[Records excerpted from a collection]
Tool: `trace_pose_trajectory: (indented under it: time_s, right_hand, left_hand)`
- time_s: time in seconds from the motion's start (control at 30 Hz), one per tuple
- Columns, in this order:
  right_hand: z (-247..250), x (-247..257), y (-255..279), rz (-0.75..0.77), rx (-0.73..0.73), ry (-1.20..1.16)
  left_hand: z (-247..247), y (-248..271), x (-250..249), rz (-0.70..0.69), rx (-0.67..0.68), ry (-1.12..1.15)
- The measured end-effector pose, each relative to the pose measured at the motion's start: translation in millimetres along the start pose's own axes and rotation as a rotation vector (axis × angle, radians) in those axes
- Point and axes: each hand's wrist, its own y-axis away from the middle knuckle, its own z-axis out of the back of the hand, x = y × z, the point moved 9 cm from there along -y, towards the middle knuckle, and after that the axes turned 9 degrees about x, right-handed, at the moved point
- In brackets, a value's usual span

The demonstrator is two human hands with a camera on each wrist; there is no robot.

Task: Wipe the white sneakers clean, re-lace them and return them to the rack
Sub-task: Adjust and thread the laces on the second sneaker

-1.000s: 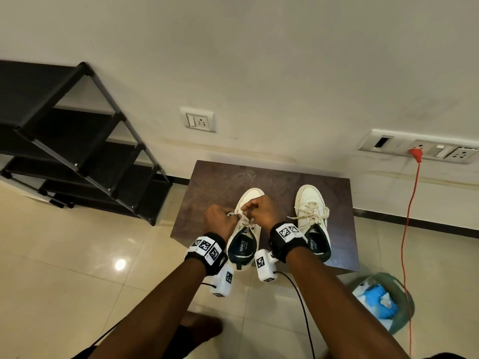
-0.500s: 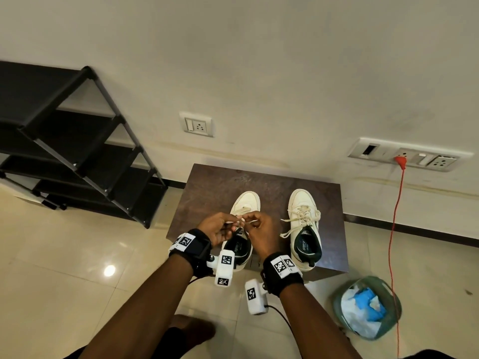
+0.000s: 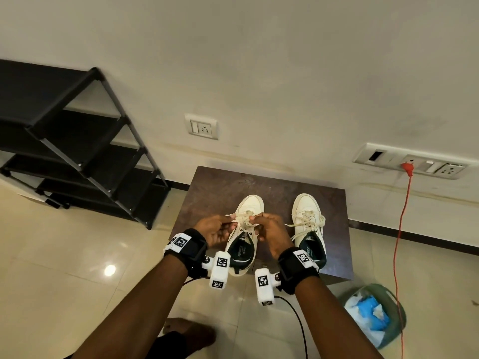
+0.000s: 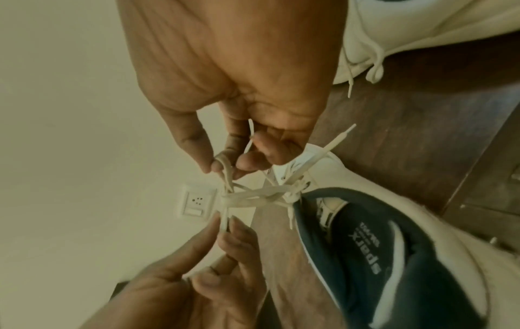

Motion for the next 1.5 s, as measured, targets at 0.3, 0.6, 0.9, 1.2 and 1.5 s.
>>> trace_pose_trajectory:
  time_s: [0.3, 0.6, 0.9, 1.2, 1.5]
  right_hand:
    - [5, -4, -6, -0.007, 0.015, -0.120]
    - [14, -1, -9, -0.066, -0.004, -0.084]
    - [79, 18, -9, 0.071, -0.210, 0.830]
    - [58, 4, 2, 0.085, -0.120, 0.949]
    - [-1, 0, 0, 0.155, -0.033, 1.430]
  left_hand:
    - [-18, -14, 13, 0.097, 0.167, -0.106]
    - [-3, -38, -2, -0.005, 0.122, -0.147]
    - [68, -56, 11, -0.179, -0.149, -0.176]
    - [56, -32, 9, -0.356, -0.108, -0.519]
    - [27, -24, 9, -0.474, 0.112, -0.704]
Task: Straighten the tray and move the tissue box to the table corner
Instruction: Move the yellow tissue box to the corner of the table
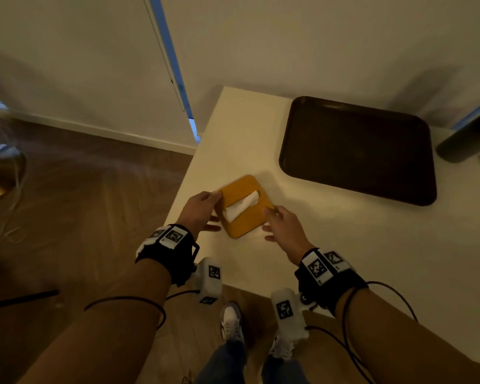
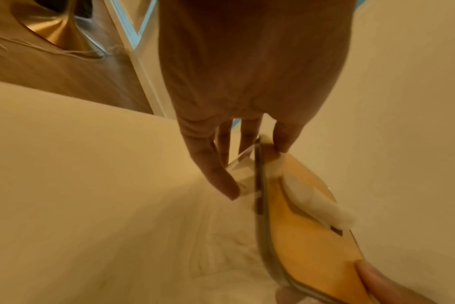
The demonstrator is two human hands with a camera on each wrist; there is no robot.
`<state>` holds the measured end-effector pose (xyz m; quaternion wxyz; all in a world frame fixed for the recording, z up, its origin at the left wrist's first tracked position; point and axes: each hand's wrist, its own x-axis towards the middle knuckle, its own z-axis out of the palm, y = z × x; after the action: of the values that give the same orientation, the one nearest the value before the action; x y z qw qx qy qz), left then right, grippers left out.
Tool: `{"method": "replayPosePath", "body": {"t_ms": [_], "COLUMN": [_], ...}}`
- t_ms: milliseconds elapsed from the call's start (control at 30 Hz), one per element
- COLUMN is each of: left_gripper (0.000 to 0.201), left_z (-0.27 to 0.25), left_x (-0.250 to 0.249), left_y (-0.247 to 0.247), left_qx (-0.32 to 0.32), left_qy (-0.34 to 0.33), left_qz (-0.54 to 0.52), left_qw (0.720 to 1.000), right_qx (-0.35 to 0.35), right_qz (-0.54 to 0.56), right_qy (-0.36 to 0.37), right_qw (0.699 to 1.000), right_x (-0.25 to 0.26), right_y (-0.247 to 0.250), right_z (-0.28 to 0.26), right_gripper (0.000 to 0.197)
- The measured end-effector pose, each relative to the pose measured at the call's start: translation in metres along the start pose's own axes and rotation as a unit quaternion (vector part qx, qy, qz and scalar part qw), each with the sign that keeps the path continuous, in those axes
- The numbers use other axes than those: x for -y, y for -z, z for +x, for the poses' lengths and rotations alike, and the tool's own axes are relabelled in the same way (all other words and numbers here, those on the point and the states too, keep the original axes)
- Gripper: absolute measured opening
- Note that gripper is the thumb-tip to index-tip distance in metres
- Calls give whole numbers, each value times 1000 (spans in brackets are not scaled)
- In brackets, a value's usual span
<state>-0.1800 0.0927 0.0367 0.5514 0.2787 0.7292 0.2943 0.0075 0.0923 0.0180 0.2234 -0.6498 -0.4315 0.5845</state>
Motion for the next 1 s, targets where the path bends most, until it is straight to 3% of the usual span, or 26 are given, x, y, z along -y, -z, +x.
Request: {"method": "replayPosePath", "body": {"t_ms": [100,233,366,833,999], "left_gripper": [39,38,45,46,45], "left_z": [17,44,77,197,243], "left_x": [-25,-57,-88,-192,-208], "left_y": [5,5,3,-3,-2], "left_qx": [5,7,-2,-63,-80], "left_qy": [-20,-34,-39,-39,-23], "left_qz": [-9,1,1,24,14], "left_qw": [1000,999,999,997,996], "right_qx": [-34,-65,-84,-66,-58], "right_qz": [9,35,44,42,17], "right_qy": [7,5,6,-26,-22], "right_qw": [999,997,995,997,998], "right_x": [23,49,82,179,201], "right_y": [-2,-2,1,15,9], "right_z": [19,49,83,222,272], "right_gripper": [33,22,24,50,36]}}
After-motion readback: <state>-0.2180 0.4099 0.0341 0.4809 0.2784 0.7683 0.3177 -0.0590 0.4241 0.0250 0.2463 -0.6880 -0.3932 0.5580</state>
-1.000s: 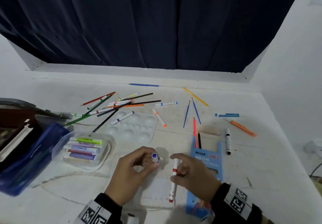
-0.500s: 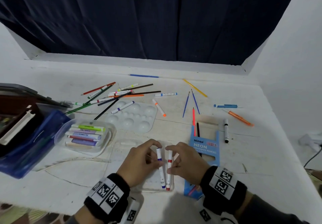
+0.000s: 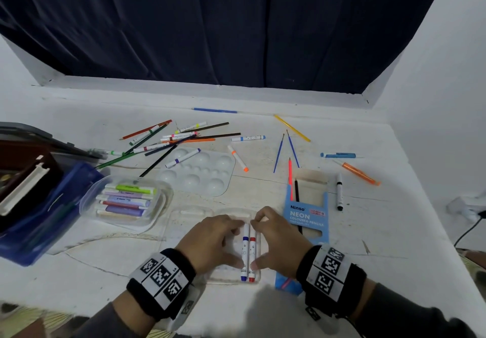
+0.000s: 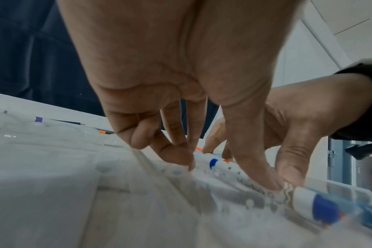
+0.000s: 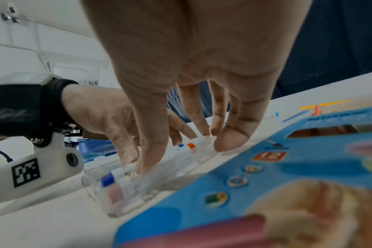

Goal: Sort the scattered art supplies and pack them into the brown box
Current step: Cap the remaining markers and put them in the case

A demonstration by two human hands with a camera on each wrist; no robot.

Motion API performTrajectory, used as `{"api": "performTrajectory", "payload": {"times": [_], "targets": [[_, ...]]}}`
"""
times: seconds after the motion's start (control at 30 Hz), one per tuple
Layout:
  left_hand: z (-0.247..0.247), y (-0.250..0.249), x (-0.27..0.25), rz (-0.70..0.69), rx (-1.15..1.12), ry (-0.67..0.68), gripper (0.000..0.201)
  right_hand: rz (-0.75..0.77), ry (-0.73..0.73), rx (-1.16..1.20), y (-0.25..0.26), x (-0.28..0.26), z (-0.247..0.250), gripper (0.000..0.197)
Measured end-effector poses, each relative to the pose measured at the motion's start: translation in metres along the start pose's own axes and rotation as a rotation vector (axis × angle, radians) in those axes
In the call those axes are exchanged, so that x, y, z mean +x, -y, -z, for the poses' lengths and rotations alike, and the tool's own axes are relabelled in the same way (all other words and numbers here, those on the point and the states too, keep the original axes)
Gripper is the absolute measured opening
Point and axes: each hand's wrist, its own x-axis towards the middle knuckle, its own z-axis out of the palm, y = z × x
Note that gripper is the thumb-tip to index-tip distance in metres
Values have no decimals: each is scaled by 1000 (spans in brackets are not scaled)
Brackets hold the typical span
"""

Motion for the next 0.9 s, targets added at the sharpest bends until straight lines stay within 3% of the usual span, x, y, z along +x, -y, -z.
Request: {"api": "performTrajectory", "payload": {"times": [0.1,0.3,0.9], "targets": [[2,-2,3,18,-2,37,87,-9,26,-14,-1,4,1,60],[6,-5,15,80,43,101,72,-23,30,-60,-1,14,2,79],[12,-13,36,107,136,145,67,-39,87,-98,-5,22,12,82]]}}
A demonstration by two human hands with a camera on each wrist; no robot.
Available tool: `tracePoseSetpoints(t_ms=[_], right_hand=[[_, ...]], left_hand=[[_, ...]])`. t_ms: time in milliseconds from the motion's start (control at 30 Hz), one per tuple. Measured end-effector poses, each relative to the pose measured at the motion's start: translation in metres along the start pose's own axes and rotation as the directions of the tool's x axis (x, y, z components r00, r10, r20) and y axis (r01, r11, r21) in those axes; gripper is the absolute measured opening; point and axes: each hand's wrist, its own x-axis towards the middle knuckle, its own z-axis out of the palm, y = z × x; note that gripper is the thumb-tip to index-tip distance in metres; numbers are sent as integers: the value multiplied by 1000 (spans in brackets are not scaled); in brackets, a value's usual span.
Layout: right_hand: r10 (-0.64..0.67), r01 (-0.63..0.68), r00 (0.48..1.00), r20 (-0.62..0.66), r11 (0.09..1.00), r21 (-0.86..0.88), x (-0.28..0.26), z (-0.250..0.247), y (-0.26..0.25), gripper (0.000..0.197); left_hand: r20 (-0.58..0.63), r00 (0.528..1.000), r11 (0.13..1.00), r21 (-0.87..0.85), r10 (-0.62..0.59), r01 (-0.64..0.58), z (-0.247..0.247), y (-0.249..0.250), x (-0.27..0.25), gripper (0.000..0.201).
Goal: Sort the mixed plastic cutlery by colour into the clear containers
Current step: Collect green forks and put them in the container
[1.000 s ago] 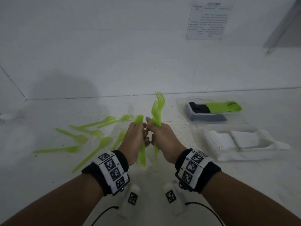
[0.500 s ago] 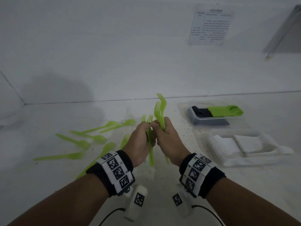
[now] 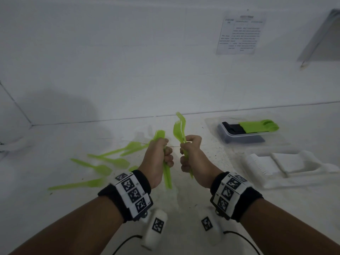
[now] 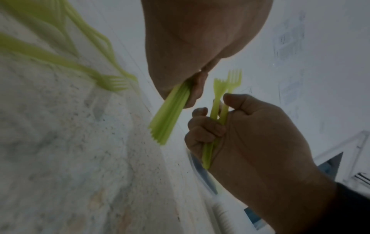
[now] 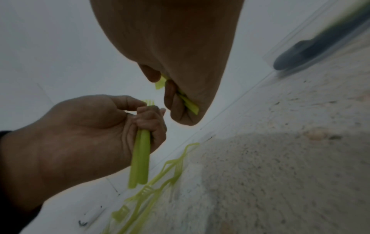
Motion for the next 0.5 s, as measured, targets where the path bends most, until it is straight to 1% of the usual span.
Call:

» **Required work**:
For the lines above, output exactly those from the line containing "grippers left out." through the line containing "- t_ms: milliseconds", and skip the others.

» **Solution to this problem**:
`<state>` holds the measured end-effector pose (xyz m; quaternion wxyz; all in a world frame fixed for the recording, z up, its origin at the left wrist's first tracked position; point and axes: each hand's wrist, its own x-axis towards the middle knuckle, its own z-axis out of the palm, y = z × x; after the action: of the values that give the same orientation, the one nearest the value before the action; x y z qw qx qy qz), left then right, grippers left out.
Tool: `{"method": "replayPosePath", "body": {"t_ms": [_], "COLUMN": [_], ...}}`
- t_ms: milliseconds elapsed from the call's start (control at 30 Hz), one per element

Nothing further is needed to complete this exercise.